The archaeology of GNOME accessibility

Posted Jul 24, 2020 8:26 UTC (Fri) by smcv (subscriber, #53363)
In reply to: The archaeology of GNOME accessibility by Kamilion
Parent article: The archaeology of GNOME accessibility

If your goal is removing functionality to save space, then you're going to have to make some difficult decisions where you either lose some functionality that you want, or miss out on some space savings. There's really no way around that, unless you are willing to fork components to make different design trade-offs and maintain them yourself (which you can do, this is Free Software after all, but it doesn't really scale). If the OSKs that are available to you interface to applications via ibus rather than a11y, then yes, you do need to keep ibus (not necessarily the actual Asian input method editors, but at least the framework itself).
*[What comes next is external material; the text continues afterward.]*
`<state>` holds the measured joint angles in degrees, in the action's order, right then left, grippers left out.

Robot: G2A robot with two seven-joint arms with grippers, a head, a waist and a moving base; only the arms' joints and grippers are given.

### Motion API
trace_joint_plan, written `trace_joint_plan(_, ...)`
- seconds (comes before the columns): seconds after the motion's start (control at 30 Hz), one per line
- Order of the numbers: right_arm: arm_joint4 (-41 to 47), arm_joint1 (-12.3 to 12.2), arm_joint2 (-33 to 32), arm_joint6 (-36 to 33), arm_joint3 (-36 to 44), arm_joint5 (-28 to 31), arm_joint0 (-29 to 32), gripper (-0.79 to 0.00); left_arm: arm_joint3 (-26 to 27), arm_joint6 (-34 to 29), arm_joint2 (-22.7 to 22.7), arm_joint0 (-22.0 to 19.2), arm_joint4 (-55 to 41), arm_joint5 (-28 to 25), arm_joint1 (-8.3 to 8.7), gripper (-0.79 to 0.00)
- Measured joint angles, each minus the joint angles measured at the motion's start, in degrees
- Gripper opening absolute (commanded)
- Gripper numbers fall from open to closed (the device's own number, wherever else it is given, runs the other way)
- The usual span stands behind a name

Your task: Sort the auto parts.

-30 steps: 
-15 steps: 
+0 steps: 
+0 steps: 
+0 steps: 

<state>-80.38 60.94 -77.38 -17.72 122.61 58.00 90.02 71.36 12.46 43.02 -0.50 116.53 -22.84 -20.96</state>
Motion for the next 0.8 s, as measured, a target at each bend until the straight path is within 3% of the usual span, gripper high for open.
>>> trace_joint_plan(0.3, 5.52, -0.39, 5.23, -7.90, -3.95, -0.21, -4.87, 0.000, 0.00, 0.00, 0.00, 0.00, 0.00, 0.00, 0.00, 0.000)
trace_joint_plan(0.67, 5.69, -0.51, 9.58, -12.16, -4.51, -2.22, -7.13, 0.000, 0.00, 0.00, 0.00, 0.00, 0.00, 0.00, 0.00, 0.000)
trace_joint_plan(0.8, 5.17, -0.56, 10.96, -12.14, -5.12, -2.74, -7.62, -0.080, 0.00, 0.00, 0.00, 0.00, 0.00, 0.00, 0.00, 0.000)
OSKs using ibus might well be a result of the fact that few people understand AT-SPI, and those who do either associate it with more specialized assistive technologies (the Stephen Hawking use-case mentioned in the article), or have looked into its security properties and are scared of its attack surface, or both. For what it's worth, GNOME's "Caribou" OSK uses AT-SPI rather than ibus, so both ways seem to be possible.

More generally, there are broadly two ways the overall system can go to be more useful to you: it can get more integrated and tightly-coupled, or it can get more modular and loosely-coupled. Either of those might be good or bad for your goal, and it isn't obvious which. Choosing the right level of modularity is more art than science, and the right answer will be different for different parts of the system.

If the system gets more modular and loosely-coupled, you are more likely to be able to remove the components you don't need, while leaving the components that you do need, and giving other users in the same situation the ability to remove the components that *they* don't need (not necessarily the same components you remove). However, the price of a modular and loosely-coupled system is that you will not be able to get rid of the abstraction layer that links the components together (together with whatever workarounds and glue code are necessary to make them actually work), which might itself be of a significant size; and the other things you want from your system (features, bug fixes and security) will often advance more slowly, because changes require changing things on both sides of the abstraction layer boundary, and perhaps also the abstraction layer itself.

If the system gets more integrated and tightly-coupled (as in the work described in this article), then you will not be able to remove the components you don't need, because they're integrated into the components you do need. However, if they're more likely to actually work well enough that you can rely on them, and they don't have an abstraction layer getting in the way, that might well be a net improvement from your point of view.